Exercise
Restate only the tail of the data below, starting at the line that contains "point(932, 365)" and including the last line, word for word.

*** Given data Section Begins ***

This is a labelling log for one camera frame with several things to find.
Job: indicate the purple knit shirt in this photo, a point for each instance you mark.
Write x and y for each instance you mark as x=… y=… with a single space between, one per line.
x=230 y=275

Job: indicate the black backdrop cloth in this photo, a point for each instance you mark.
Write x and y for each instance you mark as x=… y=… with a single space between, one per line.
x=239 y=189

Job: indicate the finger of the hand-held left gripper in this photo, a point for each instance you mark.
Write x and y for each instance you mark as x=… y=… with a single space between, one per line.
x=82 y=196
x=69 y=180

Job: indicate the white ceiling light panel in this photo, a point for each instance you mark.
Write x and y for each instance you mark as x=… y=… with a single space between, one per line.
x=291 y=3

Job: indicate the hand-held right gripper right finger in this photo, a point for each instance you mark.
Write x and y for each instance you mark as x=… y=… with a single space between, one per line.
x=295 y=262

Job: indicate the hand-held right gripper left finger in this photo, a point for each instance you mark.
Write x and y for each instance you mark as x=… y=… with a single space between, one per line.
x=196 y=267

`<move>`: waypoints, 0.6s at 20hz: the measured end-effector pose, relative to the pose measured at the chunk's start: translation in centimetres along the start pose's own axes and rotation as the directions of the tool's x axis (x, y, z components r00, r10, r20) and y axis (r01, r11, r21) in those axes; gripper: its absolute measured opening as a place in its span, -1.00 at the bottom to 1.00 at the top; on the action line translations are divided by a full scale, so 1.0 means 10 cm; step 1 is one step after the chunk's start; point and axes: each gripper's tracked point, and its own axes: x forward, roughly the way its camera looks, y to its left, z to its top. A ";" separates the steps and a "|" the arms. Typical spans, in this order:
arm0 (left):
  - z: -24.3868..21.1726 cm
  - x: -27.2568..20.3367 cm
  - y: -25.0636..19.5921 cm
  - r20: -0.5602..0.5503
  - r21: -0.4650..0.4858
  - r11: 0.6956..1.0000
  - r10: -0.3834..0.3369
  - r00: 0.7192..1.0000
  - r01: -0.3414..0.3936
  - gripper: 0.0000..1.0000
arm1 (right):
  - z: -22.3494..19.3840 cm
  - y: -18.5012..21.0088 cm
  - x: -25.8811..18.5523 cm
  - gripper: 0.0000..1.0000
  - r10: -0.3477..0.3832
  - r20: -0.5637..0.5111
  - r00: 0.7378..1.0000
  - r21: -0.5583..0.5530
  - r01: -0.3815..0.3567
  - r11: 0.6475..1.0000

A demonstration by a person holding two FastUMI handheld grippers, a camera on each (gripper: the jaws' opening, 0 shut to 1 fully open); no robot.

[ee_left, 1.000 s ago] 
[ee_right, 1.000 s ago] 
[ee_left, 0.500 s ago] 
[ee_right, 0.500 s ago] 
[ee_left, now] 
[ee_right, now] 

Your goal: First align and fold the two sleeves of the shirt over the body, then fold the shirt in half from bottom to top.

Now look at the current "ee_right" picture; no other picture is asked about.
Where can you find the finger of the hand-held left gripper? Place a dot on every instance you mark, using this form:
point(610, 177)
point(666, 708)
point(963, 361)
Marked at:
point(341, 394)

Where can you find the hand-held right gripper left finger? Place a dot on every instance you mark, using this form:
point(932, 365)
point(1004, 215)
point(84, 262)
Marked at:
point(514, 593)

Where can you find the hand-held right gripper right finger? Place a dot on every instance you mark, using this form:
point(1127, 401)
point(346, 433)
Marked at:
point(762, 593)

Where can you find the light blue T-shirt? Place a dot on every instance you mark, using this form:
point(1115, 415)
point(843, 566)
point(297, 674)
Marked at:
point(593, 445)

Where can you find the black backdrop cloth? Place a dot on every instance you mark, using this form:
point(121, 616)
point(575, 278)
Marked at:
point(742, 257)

*** Given data Section Ends ***

Answer space
point(932, 365)
point(1004, 215)
point(84, 262)
Marked at:
point(514, 593)

Where can you find the hand-held right gripper right finger? Place a dot on every instance you mark, using this form:
point(1127, 401)
point(346, 433)
Marked at:
point(762, 593)

Where can you find the light blue T-shirt? Place a dot on every instance you mark, using this form:
point(1115, 415)
point(843, 566)
point(297, 674)
Marked at:
point(593, 445)

Where can you find the black backdrop cloth? Place a dot on every instance you mark, using this form:
point(121, 616)
point(575, 278)
Marked at:
point(742, 257)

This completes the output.